• TASK PROMPT: Give back the entries in full, exactly as they are written.

━━━━━━━━

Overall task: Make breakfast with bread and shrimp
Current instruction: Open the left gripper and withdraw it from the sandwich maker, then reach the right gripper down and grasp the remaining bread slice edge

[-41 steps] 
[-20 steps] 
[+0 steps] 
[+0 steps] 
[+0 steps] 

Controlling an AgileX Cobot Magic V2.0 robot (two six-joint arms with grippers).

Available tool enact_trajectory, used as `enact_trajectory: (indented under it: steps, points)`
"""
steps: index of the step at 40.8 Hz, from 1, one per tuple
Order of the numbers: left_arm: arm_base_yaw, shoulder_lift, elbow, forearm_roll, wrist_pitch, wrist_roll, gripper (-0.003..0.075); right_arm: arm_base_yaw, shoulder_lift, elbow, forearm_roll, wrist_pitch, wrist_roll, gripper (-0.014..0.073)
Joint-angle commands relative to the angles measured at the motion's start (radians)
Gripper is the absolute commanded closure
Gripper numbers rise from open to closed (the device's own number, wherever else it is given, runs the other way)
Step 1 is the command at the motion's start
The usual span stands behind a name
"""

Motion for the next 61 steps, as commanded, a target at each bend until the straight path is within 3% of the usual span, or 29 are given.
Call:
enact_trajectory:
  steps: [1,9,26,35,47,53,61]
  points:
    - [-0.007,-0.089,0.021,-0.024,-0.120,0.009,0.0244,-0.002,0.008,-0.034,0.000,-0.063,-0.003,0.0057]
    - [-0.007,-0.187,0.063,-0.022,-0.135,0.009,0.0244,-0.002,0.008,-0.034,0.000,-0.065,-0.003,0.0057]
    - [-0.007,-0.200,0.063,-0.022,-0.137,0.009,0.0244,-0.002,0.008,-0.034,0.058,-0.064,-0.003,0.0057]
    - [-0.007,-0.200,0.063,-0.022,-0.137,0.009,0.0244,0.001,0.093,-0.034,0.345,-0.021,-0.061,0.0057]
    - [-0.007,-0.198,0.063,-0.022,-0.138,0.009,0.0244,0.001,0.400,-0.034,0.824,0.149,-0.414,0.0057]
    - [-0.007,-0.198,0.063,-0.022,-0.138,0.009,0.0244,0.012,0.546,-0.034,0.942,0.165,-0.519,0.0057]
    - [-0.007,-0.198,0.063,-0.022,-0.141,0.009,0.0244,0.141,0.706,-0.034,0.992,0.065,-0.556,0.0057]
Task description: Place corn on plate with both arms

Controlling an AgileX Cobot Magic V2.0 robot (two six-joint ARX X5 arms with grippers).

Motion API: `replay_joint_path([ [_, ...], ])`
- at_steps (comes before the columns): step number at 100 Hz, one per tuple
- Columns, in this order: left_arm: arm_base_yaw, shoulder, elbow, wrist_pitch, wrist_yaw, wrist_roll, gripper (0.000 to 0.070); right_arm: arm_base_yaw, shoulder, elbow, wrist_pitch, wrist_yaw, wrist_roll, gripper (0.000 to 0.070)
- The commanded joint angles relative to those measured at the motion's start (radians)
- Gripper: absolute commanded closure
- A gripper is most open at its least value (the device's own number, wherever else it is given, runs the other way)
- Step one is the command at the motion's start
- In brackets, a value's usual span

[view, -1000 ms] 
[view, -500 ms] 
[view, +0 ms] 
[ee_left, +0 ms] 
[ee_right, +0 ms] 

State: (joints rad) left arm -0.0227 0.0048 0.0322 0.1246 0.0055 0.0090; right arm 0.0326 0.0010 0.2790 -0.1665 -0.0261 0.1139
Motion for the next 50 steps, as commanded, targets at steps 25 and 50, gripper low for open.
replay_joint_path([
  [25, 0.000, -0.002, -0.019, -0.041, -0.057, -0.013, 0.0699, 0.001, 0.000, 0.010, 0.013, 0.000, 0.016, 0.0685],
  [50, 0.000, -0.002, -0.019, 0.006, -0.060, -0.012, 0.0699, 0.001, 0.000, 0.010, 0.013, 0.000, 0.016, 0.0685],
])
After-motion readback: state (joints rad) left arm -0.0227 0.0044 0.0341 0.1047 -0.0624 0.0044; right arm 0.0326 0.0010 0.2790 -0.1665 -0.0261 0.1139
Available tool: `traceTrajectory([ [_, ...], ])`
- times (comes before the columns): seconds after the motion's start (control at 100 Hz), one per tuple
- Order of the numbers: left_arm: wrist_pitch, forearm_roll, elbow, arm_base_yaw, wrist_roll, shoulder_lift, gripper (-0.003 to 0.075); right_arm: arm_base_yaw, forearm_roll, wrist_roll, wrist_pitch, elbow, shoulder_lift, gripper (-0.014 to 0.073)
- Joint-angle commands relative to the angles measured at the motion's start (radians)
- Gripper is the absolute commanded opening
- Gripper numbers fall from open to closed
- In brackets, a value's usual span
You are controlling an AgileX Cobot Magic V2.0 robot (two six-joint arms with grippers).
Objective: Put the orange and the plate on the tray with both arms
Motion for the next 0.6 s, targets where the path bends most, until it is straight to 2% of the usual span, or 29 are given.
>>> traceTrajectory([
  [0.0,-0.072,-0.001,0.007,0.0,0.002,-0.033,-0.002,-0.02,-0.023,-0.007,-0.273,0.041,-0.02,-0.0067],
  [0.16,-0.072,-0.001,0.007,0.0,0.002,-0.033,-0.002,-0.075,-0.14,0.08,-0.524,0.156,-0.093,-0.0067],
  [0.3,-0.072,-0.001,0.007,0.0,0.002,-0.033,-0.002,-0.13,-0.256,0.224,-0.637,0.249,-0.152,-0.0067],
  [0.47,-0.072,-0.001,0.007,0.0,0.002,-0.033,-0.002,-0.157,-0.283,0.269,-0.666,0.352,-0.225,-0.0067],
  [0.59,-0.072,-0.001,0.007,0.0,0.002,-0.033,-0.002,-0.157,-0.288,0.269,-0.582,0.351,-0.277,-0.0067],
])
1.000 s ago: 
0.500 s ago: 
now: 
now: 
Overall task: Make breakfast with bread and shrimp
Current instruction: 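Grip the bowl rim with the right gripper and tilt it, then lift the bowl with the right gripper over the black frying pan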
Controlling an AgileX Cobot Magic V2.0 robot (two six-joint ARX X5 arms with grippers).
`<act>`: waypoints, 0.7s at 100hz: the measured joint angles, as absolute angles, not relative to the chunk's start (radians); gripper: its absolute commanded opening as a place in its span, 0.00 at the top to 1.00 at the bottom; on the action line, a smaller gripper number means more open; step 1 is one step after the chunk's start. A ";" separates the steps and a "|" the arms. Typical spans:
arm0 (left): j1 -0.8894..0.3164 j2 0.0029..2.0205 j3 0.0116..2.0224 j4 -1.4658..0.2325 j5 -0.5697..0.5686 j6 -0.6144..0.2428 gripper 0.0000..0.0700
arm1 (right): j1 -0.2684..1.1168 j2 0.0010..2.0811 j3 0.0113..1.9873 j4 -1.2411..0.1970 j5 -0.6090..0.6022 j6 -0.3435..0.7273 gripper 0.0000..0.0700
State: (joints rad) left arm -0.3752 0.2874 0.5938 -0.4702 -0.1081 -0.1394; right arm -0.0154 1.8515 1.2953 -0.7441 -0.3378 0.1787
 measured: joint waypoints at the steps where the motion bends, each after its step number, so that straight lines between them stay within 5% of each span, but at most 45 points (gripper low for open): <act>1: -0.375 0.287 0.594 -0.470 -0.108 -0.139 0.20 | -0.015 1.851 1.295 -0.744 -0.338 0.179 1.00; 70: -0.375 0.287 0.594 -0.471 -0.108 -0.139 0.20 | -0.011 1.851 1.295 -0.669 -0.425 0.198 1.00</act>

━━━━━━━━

• OUTPUT BELOW:
Overall task: Make breakfast with bread and shrimp
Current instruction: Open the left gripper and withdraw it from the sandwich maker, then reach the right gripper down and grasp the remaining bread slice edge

[-41 steps] 
[-20 steps] 
[+0 steps] 
[+0 steps] 
[+0 steps] 

Controlling an AgileX Cobot Magic V2.0 robot (two six-joint arms with grippers).

Available tool enact_trajectory, used as `enact_trajectory: (indented under it: steps, points)`
"""
steps: index of the step at 40.8 Hz, from 1, one per tuple
Order of the numbers: left_arm: arm_base_yaw, shoulder_lift, elbow, forearm_roll, wrist_pitch, wrist_roll, gripper (-0.003..0.075); right_arm: arm_base_yaw, shoulder_lift, elbow, forearm_roll, wrist_pitch, wrist_roll, gripper (-0.014..0.073)
Joint-angle commands relative to the angles measured at the motion's start (radians)
Gripper is the absolute commanded closure
Gripper numbers rise from open to closed (the device's own number, wherever else it is given, runs the other way)
Step 1 is the command at the motion's start
The usual span stands behind a name
"""

Motion for the next 61 steps, as commanded, a target at each bend until the straight path is within 3% of the usual span, or 29 are given.
Call:
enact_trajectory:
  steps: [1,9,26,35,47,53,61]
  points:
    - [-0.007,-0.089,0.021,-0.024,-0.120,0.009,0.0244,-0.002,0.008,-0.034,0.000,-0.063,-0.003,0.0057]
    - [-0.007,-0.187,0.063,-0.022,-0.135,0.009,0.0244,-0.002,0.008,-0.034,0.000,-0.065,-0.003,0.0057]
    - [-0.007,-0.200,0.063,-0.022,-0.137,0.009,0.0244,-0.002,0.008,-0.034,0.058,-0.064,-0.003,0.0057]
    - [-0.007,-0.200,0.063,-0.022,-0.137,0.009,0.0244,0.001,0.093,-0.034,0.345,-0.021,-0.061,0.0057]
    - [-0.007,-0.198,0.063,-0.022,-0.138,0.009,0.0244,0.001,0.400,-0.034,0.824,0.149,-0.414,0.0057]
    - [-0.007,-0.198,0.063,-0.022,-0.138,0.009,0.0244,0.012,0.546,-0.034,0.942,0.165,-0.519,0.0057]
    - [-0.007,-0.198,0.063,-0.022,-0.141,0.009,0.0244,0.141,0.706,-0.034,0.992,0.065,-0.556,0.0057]
Task description: Place corn on plate with both arms

Controlling an AgileX Cobot Magic V2.0 robot (two six-joint ARX X5 arms with grippers).

Motion API: `replay_joint_path([ [_, ...], ])`
- at_steps (comes before the columns): step number at 100 Hz, one per tuple
- Columns, in this order: left_arm: arm_base_yaw, shoulder, elbow, wrist_pitch, wrist_yaw, wrist_roll, gripper (0.000 to 0.070); right_arm: arm_base_yaw, shoulder, elbow, wrist_pitch, wrist_yaw, wrist_roll, gripper (0.000 to 0.070)
- The commanded joint angles relative to those measured at the motion's start (radians)
- Gripper: absolute commanded closure
- A gripper is most open at its least value (the device's own number, wherever else it is given, runs the other way)
- Step one is the command at the motion's start
- In brackets, a value's usual span

[view, -1000 ms] 
[view, -500 ms] 
[view, +0 ms] 
[ee_left, +0 ms] 
[ee_right, +0 ms] 

State: (joints rad) left arm -0.0227 0.0048 0.0322 0.1246 0.0055 0.0090; right arm 0.0326 0.0010 0.2790 -0.1665 -0.0261 0.1139
Motion for the next 50 steps, as commanded, targets at steps 25 and 50, gripper low for open.
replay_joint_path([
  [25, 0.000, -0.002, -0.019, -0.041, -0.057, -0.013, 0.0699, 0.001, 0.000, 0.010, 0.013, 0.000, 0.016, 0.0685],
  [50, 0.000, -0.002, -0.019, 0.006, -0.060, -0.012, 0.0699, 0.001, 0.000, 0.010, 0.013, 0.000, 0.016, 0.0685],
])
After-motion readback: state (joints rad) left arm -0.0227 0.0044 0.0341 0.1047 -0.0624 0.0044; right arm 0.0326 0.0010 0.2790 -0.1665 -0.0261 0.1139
Available tool: `traceTrajectory([ [_, ...], ])`
- times (comes before the columns): seconds after the motion's start (control at 100 Hz), one per tuple
- Order of the numbers: left_arm: wrist_pitch, forearm_roll, elbow, arm_base_yaw, wrist_roll, shoulder_lift, gripper (-0.003 to 0.075); right_arm: arm_base_yaw, forearm_roll, wrist_roll, wrist_pitch, elbow, shoulder_lift, gripper (-0.014 to 0.073)
- Joint-angle commands relative to the angles measured at the motion's start (radians)
- Gripper is the absolute commanded opening
- Gripper numbers fall from open to closed
- In brackets, a value's usual span
You are controlling an AgileX Cobot Magic V2.0 robot (two six-joint arms with grippers).
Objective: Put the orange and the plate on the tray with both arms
Motion for the next 0.6 s, targets where the path bends most, until it is straight to 2% of the usual span, or 29 are given.
>>> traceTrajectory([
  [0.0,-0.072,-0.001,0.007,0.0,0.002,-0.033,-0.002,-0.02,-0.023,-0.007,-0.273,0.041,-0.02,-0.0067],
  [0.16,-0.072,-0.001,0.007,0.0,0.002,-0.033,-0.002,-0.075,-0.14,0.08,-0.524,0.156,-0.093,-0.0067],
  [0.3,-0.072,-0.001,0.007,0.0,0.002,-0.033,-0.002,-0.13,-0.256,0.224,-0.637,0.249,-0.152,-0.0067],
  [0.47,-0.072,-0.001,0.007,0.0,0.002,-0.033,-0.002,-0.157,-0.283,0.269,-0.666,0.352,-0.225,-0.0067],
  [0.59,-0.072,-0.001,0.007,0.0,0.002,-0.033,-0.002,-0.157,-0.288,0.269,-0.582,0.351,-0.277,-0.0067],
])
1.000 s ago: 
0.500 s ago: 
now: 
now: 
Overall task: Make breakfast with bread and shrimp
Current instruction: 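Grip the bowl rim with the right gripper and tilt it, then lift the bowl with the right gripper over the black frying pan
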Controlling an AgileX Cobot Magic V2.0 robot (two six-joint ARX X5 arms with grippers).
`<act>`: waypoints, 0.7s at 100hz: the measured joint angles, as absolute angles, not relative to the chunk's start (radians); gripper: its absolute commanded opening as a place in its span, 0.00 at the top to 1.00 at the bottom; on the action line, a smaller gripper number means more open; step 1 is one step after the chunk's start. A ";" separates the steps and a "|" the arms. Typical spans:
arm0 (left): j1 -0.8894..0.3164 j2 0.0029..2.0205 j3 0.0116..2.0224 j4 -1.4658..0.2325 j5 -0.5697..0.5686 j6 -0.6144..0.2428 gripper 0.0000..0.0700
arm1 (right): j1 -0.2684..1.1168 j2 0.0010..2.0811 j3 0.0113..1.9873 j4 -1.2411..0.1970 j5 -0.6090..0.6022 j6 -0.3435..0.7273 gripper 0.0000..0.0700
State: (joints rad) left arm -0.3752 0.2874 0.5938 -0.4702 -0.1081 -0.1394; right arm -0.0154 1.8515 1.2953 -0.7441 -0.3378 0.1787
 measured: joint waypoints at the steps where the motion bends, each after its step number, so that straight lines between them stay within 5% of each span, but at most 45 points (gripper low for open): <act>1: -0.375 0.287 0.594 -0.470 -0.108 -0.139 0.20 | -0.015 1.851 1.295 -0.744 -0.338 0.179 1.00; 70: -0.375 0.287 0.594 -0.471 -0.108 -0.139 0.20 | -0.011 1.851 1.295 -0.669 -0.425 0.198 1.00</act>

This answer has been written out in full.